I had a really nice day, took D17 to breakfast and had a nice talk with her, and spent the evening with a friend after dropping S19 back at school. Therefore, I should not have been surprised to see this email from stbx in my inbox tonight.
I was very disappointed by your reaction to my offer. I thought that we had agreed in our discussion last month to be reasonable and rational, and to keep the lawyers out of it until and unless we had exhausted all possibilities. Your reply doesn't seem to embrace those sentiments.
I continue to be concerned about the degree to which your decisions are being influenced by external forces. I feel that you're being pressured by people who have no interest in our lives, or the lives of our children, other than to encourage you to "put the bastard through the ringer". It's very easy to sit on the sidelines and give extremist advice when you don't have to live through the consequences. You and I and our children are the ones who will have to live through those consequences, and are the only ones who can be damaged by them. Friends' and families' cheerleading and "go get 'em" attitudes can be comforting and even a little self-satisfying, but both of us need to carefully weigh the probable outcomes and long-term effects of blindly following outsider's well-meaning, but often over-enthusiastic guidance.
Our own emotions on the topic can make it very difficult to separate other peoples' feedback into what's best for us and our children and what's just radical advice and empty platitudes to make us feel better; we have to continue to strive for making that differentiation.
I understand that you're concerned about being too easily swayed into a sub-optimal settlement, and are looking to others for strength, but in the end, the decision has to be yours alone. As I said above, no one else has to live with the consequences of their advice, and most likely wouldn't even use that same advice in their own lives.

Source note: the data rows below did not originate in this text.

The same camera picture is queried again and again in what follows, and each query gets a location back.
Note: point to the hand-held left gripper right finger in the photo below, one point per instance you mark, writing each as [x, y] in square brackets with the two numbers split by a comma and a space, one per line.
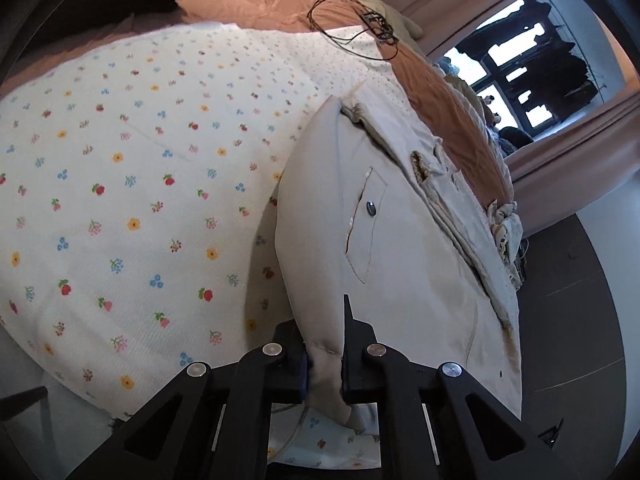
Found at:
[352, 375]

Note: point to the white floral bed sheet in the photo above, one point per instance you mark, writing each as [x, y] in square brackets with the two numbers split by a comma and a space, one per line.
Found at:
[150, 160]

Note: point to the crumpled patterned cloth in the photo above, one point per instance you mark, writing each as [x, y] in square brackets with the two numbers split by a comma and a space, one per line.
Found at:
[507, 230]

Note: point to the long black hanging coat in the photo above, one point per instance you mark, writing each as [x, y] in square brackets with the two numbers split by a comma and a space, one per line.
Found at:
[505, 25]

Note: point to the beige plush toy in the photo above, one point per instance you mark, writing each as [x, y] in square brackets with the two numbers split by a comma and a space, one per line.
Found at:
[405, 22]

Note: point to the cream blanket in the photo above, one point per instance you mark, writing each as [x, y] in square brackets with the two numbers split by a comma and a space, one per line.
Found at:
[465, 92]

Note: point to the beige jacket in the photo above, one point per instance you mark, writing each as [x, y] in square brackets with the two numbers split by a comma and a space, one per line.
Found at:
[415, 270]

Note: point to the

If you continue your trend toward the extremes, my back will be pushed up against the wall and I'll have few options left to me, so I reiterate from my email a month ago: I very much want to get back on track and keep our long-term relationship from going sour. Please let me know if you are still willing to have a rational discussion and hopefully come to a reasonable agreement. My goal has been, and continues to be, to finish this process in the least disruptive and most amicable way possible.
He didn't say what he thought was unreasonable in my counter other, just how disappointed he was with it and me, I therefore assume everything was unreasonable. I'm not really surprised. Back to wanting to hate him.